**What you are asked to do**
Reproduce the data in its entirety, exactly as supplied.

**Collected data**
Content starts

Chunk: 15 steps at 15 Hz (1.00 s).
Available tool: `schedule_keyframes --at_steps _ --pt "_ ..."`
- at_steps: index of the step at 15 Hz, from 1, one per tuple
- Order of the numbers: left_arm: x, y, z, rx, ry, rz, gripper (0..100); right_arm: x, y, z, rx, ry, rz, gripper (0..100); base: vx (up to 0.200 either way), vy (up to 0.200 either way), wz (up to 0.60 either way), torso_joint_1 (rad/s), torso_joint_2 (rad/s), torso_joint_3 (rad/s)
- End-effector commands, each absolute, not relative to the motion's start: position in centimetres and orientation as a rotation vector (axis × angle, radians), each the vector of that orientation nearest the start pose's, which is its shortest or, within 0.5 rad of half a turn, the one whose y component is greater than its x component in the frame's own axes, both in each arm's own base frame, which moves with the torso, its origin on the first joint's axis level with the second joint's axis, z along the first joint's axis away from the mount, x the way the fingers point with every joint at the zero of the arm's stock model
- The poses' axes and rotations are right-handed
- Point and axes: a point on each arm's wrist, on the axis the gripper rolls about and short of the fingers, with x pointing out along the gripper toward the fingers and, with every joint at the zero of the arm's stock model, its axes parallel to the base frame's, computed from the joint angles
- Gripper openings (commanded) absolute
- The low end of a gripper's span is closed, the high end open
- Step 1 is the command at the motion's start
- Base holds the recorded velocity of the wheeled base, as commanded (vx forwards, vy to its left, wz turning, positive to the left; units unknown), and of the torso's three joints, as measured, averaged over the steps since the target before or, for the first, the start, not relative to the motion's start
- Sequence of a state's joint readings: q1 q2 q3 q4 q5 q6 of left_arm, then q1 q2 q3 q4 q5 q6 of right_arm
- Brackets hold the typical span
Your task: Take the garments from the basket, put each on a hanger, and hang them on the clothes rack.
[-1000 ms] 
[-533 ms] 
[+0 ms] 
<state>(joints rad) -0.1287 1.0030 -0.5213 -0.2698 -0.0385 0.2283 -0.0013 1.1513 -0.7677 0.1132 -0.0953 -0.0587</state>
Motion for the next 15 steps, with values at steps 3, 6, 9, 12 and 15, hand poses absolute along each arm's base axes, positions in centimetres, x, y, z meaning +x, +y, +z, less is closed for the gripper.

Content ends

**Answer to the exercise**
Chunk: 15 steps at 15 Hz (1.00 s).
Available tool: `schedule_keyframes --at_steps _ --pt "_ ..."`
- at_steps: index of the step at 15 Hz, from 1, one per tuple
- Order of the numbers: left_arm: x, y, z, rx, ry, rz, gripper (0..100); right_arm: x, y, z, rx, ry, rz, gripper (0..100); base: vx (up to 0.200 either way), vy (up to 0.200 either way), wz (up to 0.60 either way), torso_joint_1 (rad/s), torso_joint_2 (rad/s), torso_joint_3 (rad/s)
- End-effector commands, each absolute, not relative to the motion's start: position in centimetres and orientation as a rotation vector (axis × angle, radians), each the vector of that orientation nearest the start pose's, which is its shortest or, within 0.5 rad of half a turn, the one whose y component is greater than its x component in the frame's own axes, both in each arm's own base frame, which moves with the torso, its origin on the first joint's axis level with the second joint's axis, z along the first joint's axis away from the mount, x the way the fingers point with every joint at the zero of the arm's stock model
- The poses' axes and rotations are right-handed
- Point and axes: a point on each arm's wrist, on the axis the gripper rolls about and short of the fingers, with x pointing out along the gripper toward the fingers and, with every joint at the zero of the arm's stock model, its axes parallel to the base frame's, computed from the joint angles
- Gripper openings (commanded) absolute
- The low end of a gripper's span is closed, the high end open
- Step 1 is the command at the motion's start
- Base holds the recorded velocity of the wheeled base, as commanded (vx forwards, vy to its left, wz turning, positive to the left; units unknown), and of the torso's three joints, as measured, averaged over the steps since the target before or, for the first, the start, not relative to the motion's start
- Sequence of a state's joint readings: q1 q2 q3 q4 q5 q6 of left_arm, then q1 q2 q3 q4 q5 q6 of right_arm
- Brackets hold the typical span
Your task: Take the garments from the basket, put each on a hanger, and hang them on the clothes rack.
[-1000 ms] 
[-533 ms] 
[+0 ms] 
<state>(joints rad) -0.1287 1.0030 -0.5213 -0.2698 -0.0385 0.2283 -0.0013 1.1513 -0.7677 0.1132 -0.0953 -0.0587</state>
Motion for the next 15 steps, with values at steps 3, 6, 9, 12 and 15, hand poses absolute along each arm's base axes, positions in centimetres, x, y, z meaning +x, +y, +z, less is closed for the gripper.

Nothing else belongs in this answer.